Truth be told, when I found out I was pregnant with our third child, I never thought we would be raising a child with severe physical disabilities, a seizure disorder, gastroesphageal reflux disease, or care beyond anything we had ever experienced before.
It’s not something any parent ever imagines, but here we are eight years later, learning day by day how to provide the best care for our daughter; all the while finding the balance between being her Momma and her caregiver.
As odd as that may sound to some, parents are typically not caregivers. Yes, we care for our children through nurture, love and support. We guide them throughout their milestones, celebrate their independence, and as they grow, what is required of us, shifts. We move from changing dirty diapers and the messy (but fun) toddler years, to sending them off to school, watching them establish new friendships, seeing the occasional glimpse of who they will become in this world, and knowing one day your nest will be empty.
Many families, like us, raising children with extraordinary needs, instead live our lives through a different lense; one that consists of two roles: parent and caregiver. The role of caregiver becomes deeply entwined into our parenting role. As we love and nurture our children, we are learning to provide care that is essential for the well-being and development of our children, for the rest of their lives.

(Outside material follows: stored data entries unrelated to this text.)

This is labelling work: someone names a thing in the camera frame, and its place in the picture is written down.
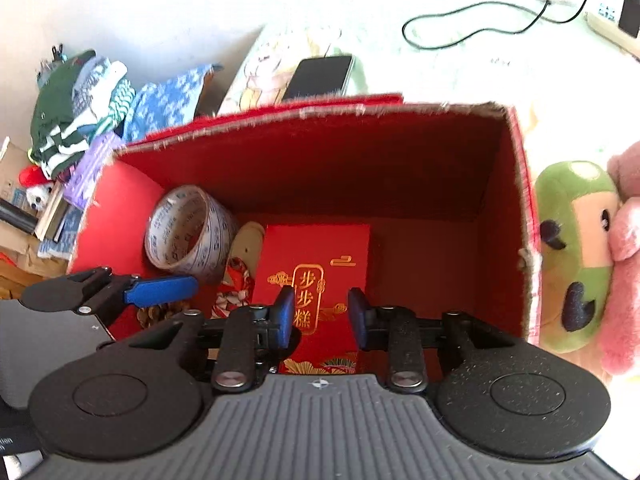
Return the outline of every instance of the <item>black power adapter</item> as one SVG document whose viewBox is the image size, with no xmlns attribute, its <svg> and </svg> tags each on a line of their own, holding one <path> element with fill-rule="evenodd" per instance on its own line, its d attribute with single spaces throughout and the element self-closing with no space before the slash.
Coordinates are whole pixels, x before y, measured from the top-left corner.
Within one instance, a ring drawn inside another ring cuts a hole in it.
<svg viewBox="0 0 640 480">
<path fill-rule="evenodd" d="M 640 0 L 625 0 L 620 12 L 618 28 L 634 38 L 640 32 Z"/>
</svg>

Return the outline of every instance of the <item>power strip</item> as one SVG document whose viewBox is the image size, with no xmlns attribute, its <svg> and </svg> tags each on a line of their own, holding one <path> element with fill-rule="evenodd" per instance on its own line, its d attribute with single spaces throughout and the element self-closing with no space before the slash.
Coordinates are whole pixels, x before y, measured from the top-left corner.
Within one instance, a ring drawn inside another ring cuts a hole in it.
<svg viewBox="0 0 640 480">
<path fill-rule="evenodd" d="M 607 38 L 627 52 L 640 58 L 640 39 L 628 35 L 624 30 L 620 30 L 615 15 L 615 10 L 597 14 L 595 12 L 587 12 L 587 25 L 603 38 Z"/>
</svg>

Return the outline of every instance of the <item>pink plush toy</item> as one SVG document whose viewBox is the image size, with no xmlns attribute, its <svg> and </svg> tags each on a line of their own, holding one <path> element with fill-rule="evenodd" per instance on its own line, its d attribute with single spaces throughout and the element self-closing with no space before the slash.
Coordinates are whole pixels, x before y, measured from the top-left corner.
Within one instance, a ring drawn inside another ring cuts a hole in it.
<svg viewBox="0 0 640 480">
<path fill-rule="evenodd" d="M 602 367 L 620 375 L 640 365 L 640 142 L 612 157 L 607 171 L 626 202 L 609 230 L 614 265 L 598 341 Z"/>
</svg>

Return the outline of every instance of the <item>red package with gold text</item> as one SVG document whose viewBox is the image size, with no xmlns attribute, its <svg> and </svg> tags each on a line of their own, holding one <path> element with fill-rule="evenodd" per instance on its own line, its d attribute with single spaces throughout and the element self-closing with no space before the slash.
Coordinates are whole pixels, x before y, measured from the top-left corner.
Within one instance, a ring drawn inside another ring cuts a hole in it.
<svg viewBox="0 0 640 480">
<path fill-rule="evenodd" d="M 283 373 L 355 372 L 357 345 L 347 293 L 365 290 L 368 225 L 270 225 L 255 279 L 253 303 L 271 304 L 284 285 L 296 291 L 293 325 L 302 340 Z"/>
</svg>

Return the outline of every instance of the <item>purple package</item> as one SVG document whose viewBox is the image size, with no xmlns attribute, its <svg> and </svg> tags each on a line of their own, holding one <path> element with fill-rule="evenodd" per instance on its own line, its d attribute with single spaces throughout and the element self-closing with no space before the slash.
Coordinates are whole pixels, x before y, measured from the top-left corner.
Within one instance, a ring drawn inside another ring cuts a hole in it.
<svg viewBox="0 0 640 480">
<path fill-rule="evenodd" d="M 104 161 L 119 146 L 124 146 L 124 142 L 113 132 L 106 132 L 93 140 L 66 184 L 63 196 L 67 202 L 81 210 L 86 208 Z"/>
</svg>

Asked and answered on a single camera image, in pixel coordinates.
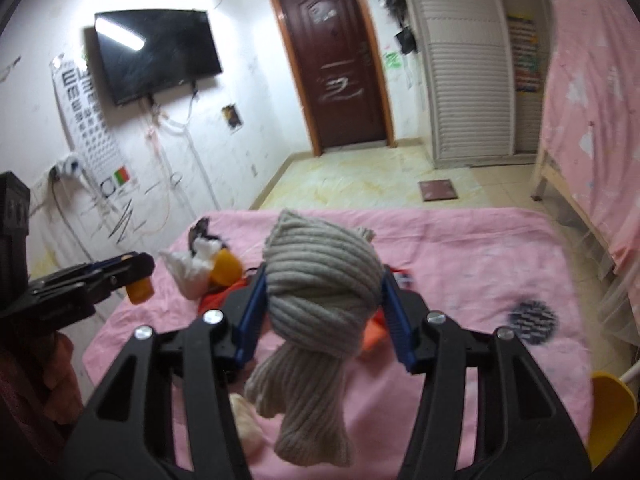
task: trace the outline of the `tv screen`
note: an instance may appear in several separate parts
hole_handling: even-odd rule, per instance
[[[95,31],[117,105],[222,72],[206,12],[101,12]]]

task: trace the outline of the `metal bolt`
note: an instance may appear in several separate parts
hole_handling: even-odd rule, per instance
[[[145,339],[149,339],[153,334],[154,334],[154,329],[147,325],[139,326],[137,329],[135,329],[133,333],[135,338],[138,339],[139,341],[144,341]]]
[[[427,314],[427,323],[432,325],[441,325],[447,320],[446,314],[444,312],[439,312],[434,310]]]
[[[202,316],[202,320],[210,325],[217,325],[222,322],[223,319],[225,319],[225,315],[219,310],[209,310],[204,313],[204,316]]]
[[[514,337],[516,337],[515,332],[508,326],[501,326],[498,329],[498,338],[504,341],[511,341]]]

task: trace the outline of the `yellow floor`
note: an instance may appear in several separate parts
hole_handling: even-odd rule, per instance
[[[559,198],[551,186],[542,202],[530,199],[532,170],[533,166],[432,170],[421,146],[329,153],[294,162],[265,199],[262,209],[521,207],[548,214],[565,241],[593,367],[619,376],[629,368],[633,349],[603,333],[596,320],[595,309],[607,286],[597,278],[594,261],[577,249],[581,232],[556,222]],[[443,178],[453,181],[460,198],[423,203],[418,181]]]

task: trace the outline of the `pink bed sheet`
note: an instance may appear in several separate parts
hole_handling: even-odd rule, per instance
[[[626,0],[552,1],[542,143],[621,272],[640,251],[640,23]],[[628,294],[640,326],[640,277]]]
[[[410,269],[416,289],[430,308],[443,310],[463,327],[492,332],[508,322],[523,300],[539,300],[558,316],[559,328],[546,344],[530,350],[548,375],[583,439],[590,428],[590,353],[562,247],[546,219],[518,209],[380,210],[312,212],[332,222],[368,226],[382,260]],[[277,212],[222,212],[210,215],[210,230],[228,240],[245,266],[258,266],[262,245]],[[172,247],[184,250],[186,235]],[[84,354],[84,365],[98,383],[135,327],[160,332],[187,326],[196,304],[184,300],[162,262],[153,275],[156,295],[146,304],[124,301]],[[280,341],[273,333],[260,340],[262,361]],[[472,462],[477,413],[477,381],[469,373],[459,465]],[[395,479],[417,413],[422,377],[408,375],[390,343],[348,363],[345,419],[355,446],[349,469],[329,465],[298,468],[273,452],[281,418],[258,423],[267,446],[250,460],[256,480]],[[178,463],[188,466],[184,417],[174,421]]]

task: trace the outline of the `dark red door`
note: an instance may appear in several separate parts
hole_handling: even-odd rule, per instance
[[[385,140],[382,99],[357,0],[280,0],[322,149]]]

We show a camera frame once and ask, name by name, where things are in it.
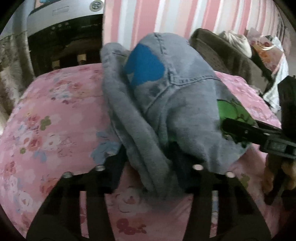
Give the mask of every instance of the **washing machine logo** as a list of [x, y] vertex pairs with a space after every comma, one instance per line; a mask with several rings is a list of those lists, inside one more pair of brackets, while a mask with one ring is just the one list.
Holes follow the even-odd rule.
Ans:
[[98, 12], [103, 8], [103, 2], [101, 0], [95, 0], [91, 3], [89, 8], [93, 12]]

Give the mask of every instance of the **washing machine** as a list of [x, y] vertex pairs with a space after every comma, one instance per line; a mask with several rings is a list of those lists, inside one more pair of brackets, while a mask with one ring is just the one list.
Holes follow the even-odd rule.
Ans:
[[28, 16], [28, 44], [36, 76], [100, 63], [104, 0], [36, 0]]

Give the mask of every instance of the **flower pattern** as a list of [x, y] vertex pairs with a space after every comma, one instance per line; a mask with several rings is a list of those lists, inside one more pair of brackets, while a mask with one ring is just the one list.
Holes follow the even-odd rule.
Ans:
[[[253, 118], [280, 126], [242, 78], [216, 74]], [[64, 172], [88, 172], [117, 153], [120, 144], [110, 131], [101, 83], [101, 64], [55, 70], [39, 76], [13, 110], [0, 139], [0, 203], [23, 236]], [[258, 177], [264, 163], [264, 154], [253, 147], [231, 170], [255, 200], [274, 235], [282, 207], [271, 208], [263, 202]], [[118, 189], [106, 194], [105, 200], [116, 240], [179, 241], [187, 226], [192, 196], [159, 200], [148, 195], [138, 173], [127, 163]], [[81, 199], [80, 213], [82, 234], [88, 237], [85, 199]], [[212, 236], [217, 226], [215, 212]]]

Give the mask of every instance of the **green print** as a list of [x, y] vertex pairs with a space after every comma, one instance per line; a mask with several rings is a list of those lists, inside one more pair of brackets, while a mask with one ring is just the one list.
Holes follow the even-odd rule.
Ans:
[[[226, 118], [234, 119], [237, 121], [245, 122], [250, 125], [255, 125], [256, 122], [247, 112], [247, 110], [241, 105], [239, 101], [232, 99], [230, 102], [226, 100], [217, 100], [217, 106], [219, 110], [220, 123], [222, 123]], [[242, 143], [242, 146], [245, 148], [247, 142], [238, 141], [238, 138], [233, 134], [227, 133], [222, 130], [224, 137], [227, 139], [227, 136], [231, 136], [235, 143]]]
[[249, 186], [250, 177], [245, 174], [242, 174], [242, 178], [239, 181], [244, 186], [244, 188], [247, 189]]
[[175, 137], [170, 137], [169, 142], [177, 142]]
[[25, 153], [26, 153], [26, 148], [23, 147], [23, 148], [20, 150], [20, 153], [21, 153], [21, 154], [25, 154]]
[[42, 119], [40, 121], [40, 130], [41, 131], [44, 131], [46, 129], [47, 126], [50, 126], [51, 125], [51, 121], [50, 121], [50, 118], [49, 116], [46, 116], [44, 119]]

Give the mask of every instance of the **folded cloth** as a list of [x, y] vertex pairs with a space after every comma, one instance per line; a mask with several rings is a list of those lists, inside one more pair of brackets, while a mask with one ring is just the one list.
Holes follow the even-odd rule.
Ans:
[[149, 191], [167, 196], [177, 190], [164, 155], [172, 141], [219, 174], [246, 151], [221, 131], [221, 121], [254, 120], [186, 39], [149, 34], [131, 53], [109, 43], [101, 59], [113, 128]]
[[[278, 47], [281, 51], [284, 51], [281, 45], [281, 41], [278, 39], [278, 37], [274, 37], [272, 39], [272, 43], [276, 47]], [[275, 73], [275, 75], [272, 75], [272, 78], [274, 79], [274, 84], [270, 88], [270, 90], [263, 95], [263, 99], [270, 104], [271, 111], [273, 113], [277, 113], [281, 109], [279, 105], [279, 92], [278, 92], [277, 86], [288, 75], [289, 75], [289, 66], [288, 66], [286, 55], [283, 54], [281, 57], [281, 64], [279, 66], [279, 70]]]
[[233, 47], [235, 47], [236, 49], [241, 51], [248, 58], [252, 57], [252, 50], [251, 50], [250, 44], [249, 44], [246, 36], [244, 36], [242, 34], [237, 34], [237, 33], [233, 32], [232, 30], [229, 30], [227, 32], [223, 31], [220, 34], [220, 37], [224, 38]]

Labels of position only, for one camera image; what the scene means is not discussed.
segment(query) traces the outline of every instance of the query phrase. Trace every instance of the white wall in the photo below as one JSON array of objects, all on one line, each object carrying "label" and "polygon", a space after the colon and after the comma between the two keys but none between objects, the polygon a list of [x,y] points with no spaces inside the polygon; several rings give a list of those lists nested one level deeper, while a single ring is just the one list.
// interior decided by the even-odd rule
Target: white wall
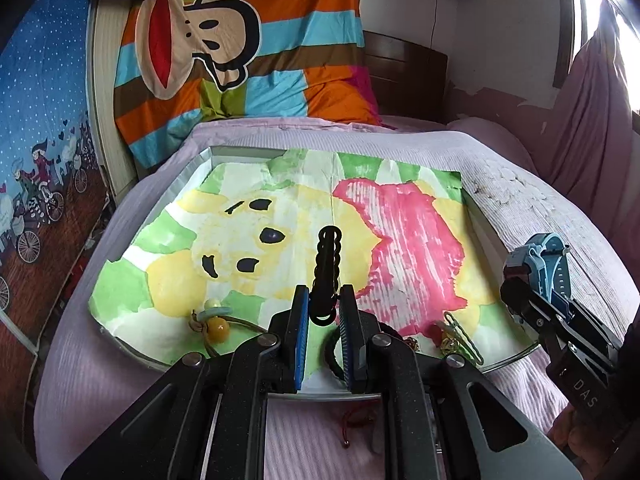
[{"label": "white wall", "polygon": [[431,30],[436,0],[360,0],[364,30],[411,41],[450,56],[456,33],[459,0],[438,0],[436,27]]},{"label": "white wall", "polygon": [[469,94],[486,87],[551,108],[560,0],[459,0],[449,76]]}]

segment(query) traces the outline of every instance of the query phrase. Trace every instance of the curtain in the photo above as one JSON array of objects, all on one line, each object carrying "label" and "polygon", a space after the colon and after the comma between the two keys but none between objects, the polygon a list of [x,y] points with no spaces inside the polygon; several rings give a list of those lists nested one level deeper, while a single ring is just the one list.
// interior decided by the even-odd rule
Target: curtain
[{"label": "curtain", "polygon": [[535,160],[540,176],[593,221],[640,285],[633,250],[640,205],[620,218],[634,135],[618,25],[603,0],[598,28],[575,57]]}]

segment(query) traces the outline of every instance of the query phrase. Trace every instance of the hand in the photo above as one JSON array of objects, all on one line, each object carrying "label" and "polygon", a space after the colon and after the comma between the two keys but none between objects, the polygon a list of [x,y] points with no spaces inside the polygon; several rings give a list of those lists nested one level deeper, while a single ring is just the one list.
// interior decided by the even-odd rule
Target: hand
[{"label": "hand", "polygon": [[600,473],[615,448],[611,442],[603,439],[592,424],[580,417],[572,405],[568,405],[556,417],[548,437],[559,447],[569,446],[584,463],[578,468],[584,480],[592,480]]}]

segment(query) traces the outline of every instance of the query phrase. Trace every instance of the orange bead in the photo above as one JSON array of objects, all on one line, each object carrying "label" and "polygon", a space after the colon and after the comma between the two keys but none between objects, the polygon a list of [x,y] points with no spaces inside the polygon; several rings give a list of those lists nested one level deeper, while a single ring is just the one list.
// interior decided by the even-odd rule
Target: orange bead
[{"label": "orange bead", "polygon": [[207,341],[211,345],[217,345],[229,339],[229,323],[221,317],[207,319]]}]

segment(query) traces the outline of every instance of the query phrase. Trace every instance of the metal screw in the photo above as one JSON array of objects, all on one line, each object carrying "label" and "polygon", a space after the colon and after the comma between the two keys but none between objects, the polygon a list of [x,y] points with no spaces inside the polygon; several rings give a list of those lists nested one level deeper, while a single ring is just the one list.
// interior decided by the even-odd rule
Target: metal screw
[{"label": "metal screw", "polygon": [[391,344],[391,337],[387,334],[376,334],[371,338],[371,341],[375,346],[389,346]]},{"label": "metal screw", "polygon": [[445,361],[451,368],[462,368],[465,365],[465,359],[458,354],[449,354]]},{"label": "metal screw", "polygon": [[264,346],[266,348],[275,345],[278,342],[278,336],[275,334],[260,334],[258,336],[258,345]]},{"label": "metal screw", "polygon": [[202,354],[199,352],[189,352],[182,356],[182,364],[185,366],[200,366],[202,362]]}]

Some of us have not moved beyond the diapering stage, and possibly never will. Some of us are still feeding our grown children because they lack the motor function to do so independently, or they require feeds through a feeding tube in their nose or bellies. Some of us are lifting our grown children in and out of bed, into wheelchairs, into bath tubs, or into specialty devices. Some of us have chronic back problems. Some of us are struggling with mental health issues like anxiety and depression. Some of us have chronic broken sleep because we must tend to our children throughout the night with seizures, muscle spasms, reflux pain, insomnia, etc. Some of us have had to sit at the bedside of our children in the hospital and struggle with the worry they may not be coming home. All of us have had to learn the medical lingo used by professionals when discussing our child. All of us have had to learn to become fierce advocates so our children get the support and care they need. Some of us have had to leave full-time jobs and careers to care for our children. Some of us struggle with worry for the day we become old and our bodies feeble and we wonder who will help us care for them? What if we die before them?
Throughout all of this, us Mommas and Daddys work hard to strengthen our children’s abilities, pushing them to never give up. There is no better feeling than the moment you see your child overcome a challenge and see the sheer pride and sense of accomplishment in their eyes. These are the freaking AWESOME parenting moments!
For us, much of what I have mentioned applies to our family. We have learned to be parent caregivers. We had to be trained by physiotherapists to do specific stretches and positioning that would benefit our child. We were taught exercises targeted at motor function development by our occupational therapist. We have had indepth discussions surrounding caloric intake and ways to improve growth and development with the nutrition support team. We have sat with our daughter through several EEG tests to address seizure activity, all the while working hard to distract her while the technician attached nodes to her head. We have sat by our daughter’s bedside in the hospital while she recovered from surgery over a dozen times. We have been at her bedside in hospital for Epileptic events and sickness countless times! I have watched my eight year old daughter not even flinch when poked with a needle because by now, she has been poked literally hundreds of times. I have learned to change a g-tube in the comfort of my home, unassisted by nursing staff. I have removed bandages post surgery, I have (and still do) administer medication three times a day, carefully and accurately measuring each dose of the four medications required. I have not had a full night’s sleep in eight years. I watched EMTs perform lifesaving measures to save my child. I have sat by my child’s bedside in hospital, not knowing if she will be coming home. I have learned to use countless adapted devices that support my child’s well-being. We too, worry about what the future will bring. I have come to accept that our daughter will not have the independent life we had always wanted her to have. It’s a hard truth that has taken me a long time to accept. Although she may rely on us fully, we will always make sure her life is full and rich with experience. We work hard to focus on the abilities she has and not emphasise her limitations. Just because we don’t emphasise them, doesn’t mean they go away…and it doesn’t mean we have lost hope because we acknowledge they exist. I will forever be my daughter’s cheerleader, her soft place to fall, and the person who will always have her back. Because this is what we do for our kids.
Life can be a lot to handle sometimes…heck, a lot of times. It’s hard. It’s messy. It’s beautiful. It’s crazy. It’s raw…..and I think all families, no matter if you are raising typically developing children or kiddos with extraordinary needs, can relate. There are days I cry heartbroken tears, then there are days I cry joyful ones too. There are days I don’t know how I’ll ever make it through. There are days I question if I’m enough or if I’m doing enough. The lines between parent and caregiver has blurred for me because I can’t be one without the other. Throughout these last eight years, I have learned I am resilient, I am strong (eventhough at times, I feel weak…and that is perfectly ok), and if given the opportunity for thirty minutes of peace, I’m headed straight for a nap.